The Artist is present es una pieza muy importante para mí. De hecho, podría decir que cambió mi vida, pero esta va más lejos aún. Teníamos desde un ama de casa de Bangladesh hasta un escritor de ciencia ficción: todos de diferentes estratos sociales, con diferentes trabajos, de diferentes lugares y religiones.

-¿Cuáles fueron las experiencias que le hicieron cambiar el foco de su cuerpo a su mente?

–Fue un cambio gradual. Primero estaba interesada en los límites del cuerpo, ahora me focalizo en los límites de la mente. Sólo usamos el 33 por ciento de nuestro cerebro. Muchos piensan que ahora mi trabajo es más fácil, pero en realidad cortarse no es algo muy difícil: sólo hay un poco de sangre.

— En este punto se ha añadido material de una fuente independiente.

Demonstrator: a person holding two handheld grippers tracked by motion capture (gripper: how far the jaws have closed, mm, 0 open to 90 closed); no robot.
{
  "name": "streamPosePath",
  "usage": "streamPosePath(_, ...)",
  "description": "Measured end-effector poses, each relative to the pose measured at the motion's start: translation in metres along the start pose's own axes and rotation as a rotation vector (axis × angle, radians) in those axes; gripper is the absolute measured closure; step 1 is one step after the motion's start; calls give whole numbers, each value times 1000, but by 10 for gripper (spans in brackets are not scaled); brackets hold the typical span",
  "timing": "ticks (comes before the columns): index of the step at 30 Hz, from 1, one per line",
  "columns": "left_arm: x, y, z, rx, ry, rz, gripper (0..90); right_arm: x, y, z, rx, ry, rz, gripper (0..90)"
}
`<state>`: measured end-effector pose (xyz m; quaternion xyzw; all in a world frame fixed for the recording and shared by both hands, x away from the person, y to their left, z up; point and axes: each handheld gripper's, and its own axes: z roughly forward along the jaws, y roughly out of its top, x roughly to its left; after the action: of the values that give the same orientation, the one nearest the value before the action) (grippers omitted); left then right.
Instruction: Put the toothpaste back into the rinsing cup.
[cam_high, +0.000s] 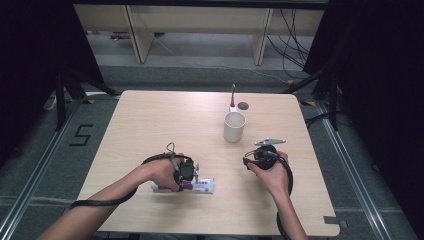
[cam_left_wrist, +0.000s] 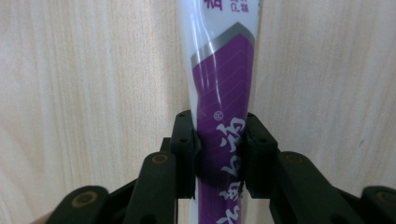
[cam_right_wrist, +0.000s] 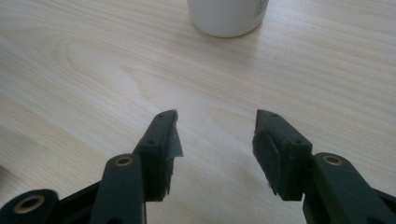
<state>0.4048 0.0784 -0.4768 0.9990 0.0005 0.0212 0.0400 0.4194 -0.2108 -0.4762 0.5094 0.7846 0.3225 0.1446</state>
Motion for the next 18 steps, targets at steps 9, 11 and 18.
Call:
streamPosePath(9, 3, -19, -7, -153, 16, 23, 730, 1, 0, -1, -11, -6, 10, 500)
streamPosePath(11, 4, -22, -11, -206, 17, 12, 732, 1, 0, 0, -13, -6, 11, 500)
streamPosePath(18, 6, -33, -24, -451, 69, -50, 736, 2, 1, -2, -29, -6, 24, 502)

En cambio, adentrarse en este océano desconocido que es la mente, entrar en contacto con lo inconciente, es realmente difícil. Ahora estoy trabajando con científicos norteamericanos y rusos para averiguar qué es lo que sucede cuando uno está frente a frente con un extraño, mirándose sin ningún tipo de comunicación verbal. Las ondas cerebrales que se producen son diez veces más intensas que el habla. Esto es lo que me interesa ahora. Estoy convencida de que para cambiar el mundo hay que despertar la conciencia de los individuos. El cuerpo es simplemente una carcasa, la mente es lo real.

- Una vez afirmó que las mujeres no están preparadas para sacrificarse como los hombres por el arte. ¿Qué sacrificó usted por el arte?

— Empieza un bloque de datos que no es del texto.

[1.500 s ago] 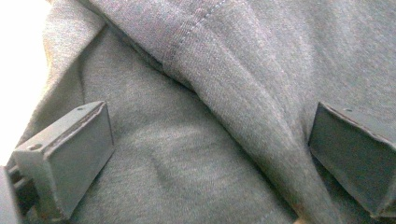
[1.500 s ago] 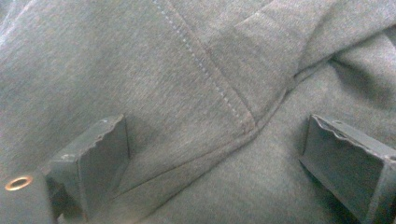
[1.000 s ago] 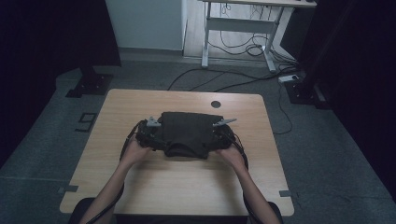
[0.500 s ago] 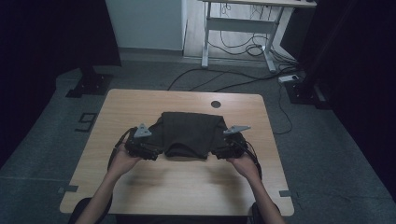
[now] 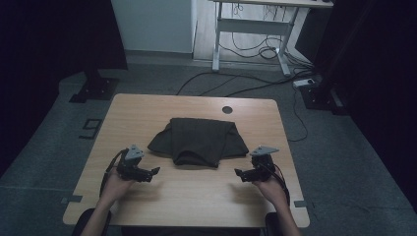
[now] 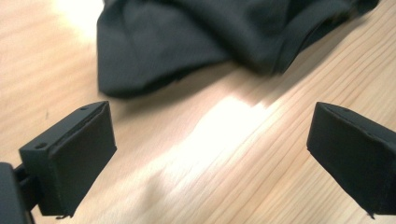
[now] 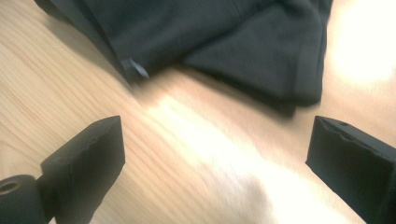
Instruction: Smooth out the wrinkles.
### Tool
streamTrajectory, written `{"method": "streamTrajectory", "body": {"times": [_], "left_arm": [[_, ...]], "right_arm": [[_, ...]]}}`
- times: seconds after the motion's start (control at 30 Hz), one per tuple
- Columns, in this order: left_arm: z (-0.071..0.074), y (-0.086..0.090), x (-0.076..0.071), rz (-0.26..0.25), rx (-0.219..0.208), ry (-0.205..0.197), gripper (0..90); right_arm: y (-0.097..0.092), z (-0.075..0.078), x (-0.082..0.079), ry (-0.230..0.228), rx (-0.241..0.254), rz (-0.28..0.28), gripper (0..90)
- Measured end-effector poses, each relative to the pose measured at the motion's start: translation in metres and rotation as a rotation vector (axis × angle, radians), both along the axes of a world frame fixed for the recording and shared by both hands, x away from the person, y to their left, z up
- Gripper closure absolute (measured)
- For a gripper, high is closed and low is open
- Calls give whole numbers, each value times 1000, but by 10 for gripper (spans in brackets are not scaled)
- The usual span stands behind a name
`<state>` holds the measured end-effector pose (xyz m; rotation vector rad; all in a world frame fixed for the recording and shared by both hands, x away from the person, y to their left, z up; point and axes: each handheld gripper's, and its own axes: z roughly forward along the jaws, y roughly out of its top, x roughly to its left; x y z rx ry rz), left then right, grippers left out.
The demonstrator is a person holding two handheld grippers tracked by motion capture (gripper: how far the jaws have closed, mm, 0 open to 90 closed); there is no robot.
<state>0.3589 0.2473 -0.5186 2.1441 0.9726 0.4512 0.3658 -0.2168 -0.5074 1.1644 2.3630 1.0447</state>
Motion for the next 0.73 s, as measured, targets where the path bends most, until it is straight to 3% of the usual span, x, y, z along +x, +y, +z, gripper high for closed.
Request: {"method": "streamTrajectory", "body": {"times": [0.3,0.37,0.4,0.73], "left_arm": [[-29,2,1,-8,54,68,0],[-30,1,2,-12,63,87,0],[-30,0,2,-7,62,90,0],[-30,-2,1,46,55,104,0]], "right_arm": [[-22,-41,-1,31,-17,-103,0],[-23,-43,-1,32,-19,-104,0],[-23,-48,-1,9,-34,-107,0],[-22,-50,-3,-7,-37,-125,0]]}}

-Todo: no tengo hijos ni marido. La verdad es que no soy una buena candidata. Mi trabajo es todo. Abocarme a mi trabajo es una tarea muy solitaria. No tengo vida privada. Soy el ejemplo perfecto de una nómada moderna. Nadie aguanta estar una semana conmigo: es un ritmo absolutamente militar.

-¿Cómo se prepara antes de cada performance?

-Esta preparación requiere de un entrenamiento físico riguroso, un tratamiento nutricional para desintoxicarme y mucha preparación mental. Y, si bien me puedo pasar horas y horas sin hablar, cuando termino necesito gritar.

-¿Alguna vez la decepcionó la audiencia?

-Nunca. Es acerca de mí, no del público. Nunca me decepcionaron: para mí el cien por ciento no es suficiente. Tengo que dar el 120 por ciento y ellos por ahí no van a notar la diferencia, pero van a estar ahí. Si doy menos, se van a ir.